** What needs to be done **
How many lines in the material below contain the string "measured"? Answer with the number alone.
-=-=-
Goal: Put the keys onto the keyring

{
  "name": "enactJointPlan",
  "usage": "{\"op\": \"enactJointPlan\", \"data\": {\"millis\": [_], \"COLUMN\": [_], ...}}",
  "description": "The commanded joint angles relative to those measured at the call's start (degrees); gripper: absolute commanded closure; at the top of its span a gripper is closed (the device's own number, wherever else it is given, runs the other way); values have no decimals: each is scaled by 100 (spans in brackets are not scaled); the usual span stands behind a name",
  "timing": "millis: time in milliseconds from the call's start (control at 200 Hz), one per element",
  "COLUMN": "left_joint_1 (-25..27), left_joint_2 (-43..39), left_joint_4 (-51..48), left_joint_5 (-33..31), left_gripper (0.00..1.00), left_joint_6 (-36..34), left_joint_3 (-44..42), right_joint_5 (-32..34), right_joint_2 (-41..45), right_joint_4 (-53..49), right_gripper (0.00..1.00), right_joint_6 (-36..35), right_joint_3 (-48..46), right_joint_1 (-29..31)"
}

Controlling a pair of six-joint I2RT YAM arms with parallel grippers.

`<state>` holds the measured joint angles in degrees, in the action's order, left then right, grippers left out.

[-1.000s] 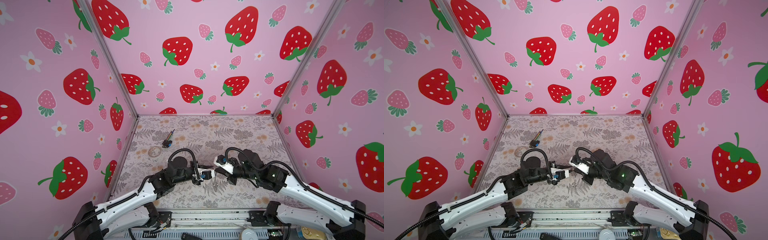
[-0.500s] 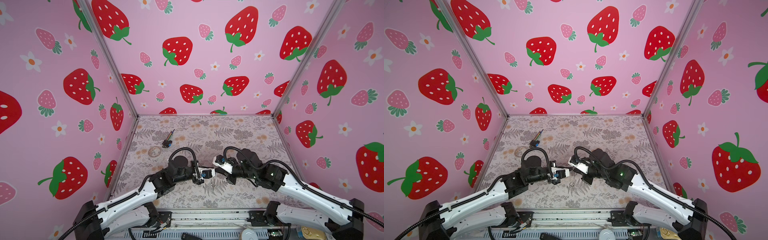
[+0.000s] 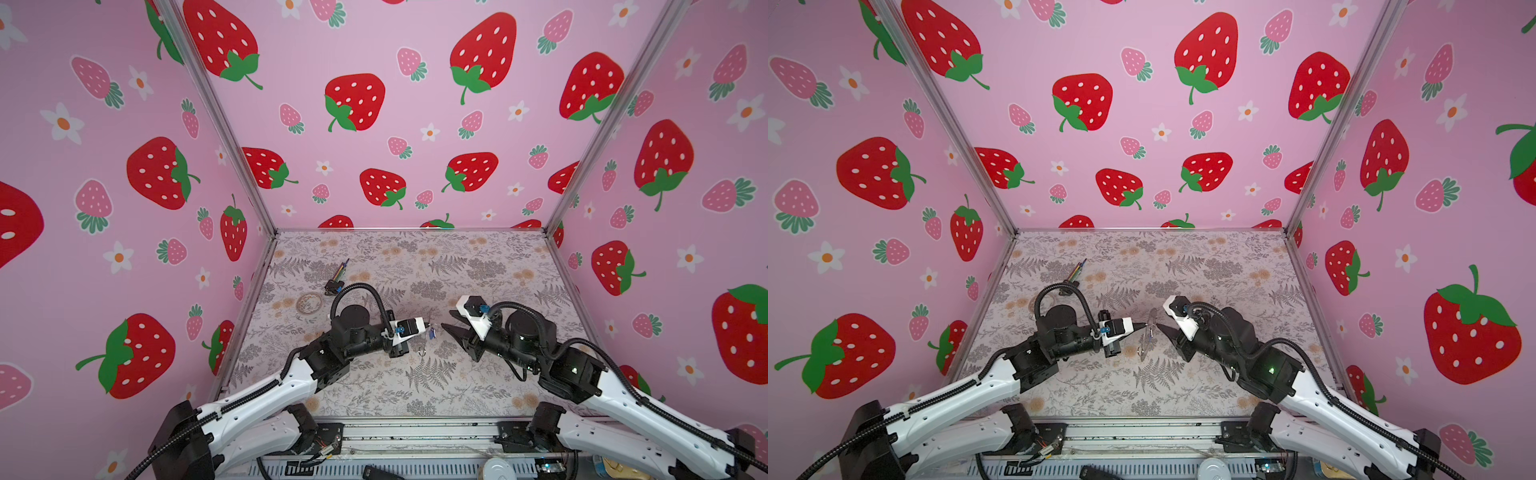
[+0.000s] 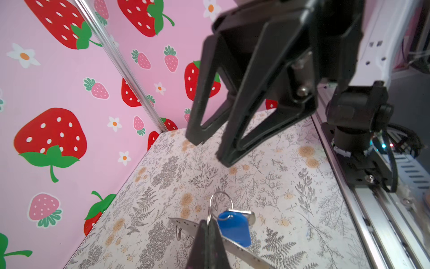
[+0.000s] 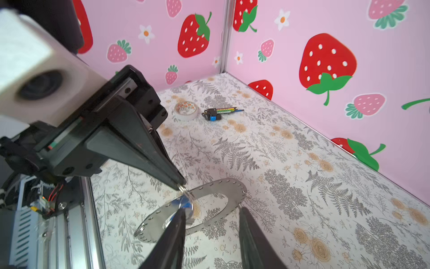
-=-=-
** Response **
2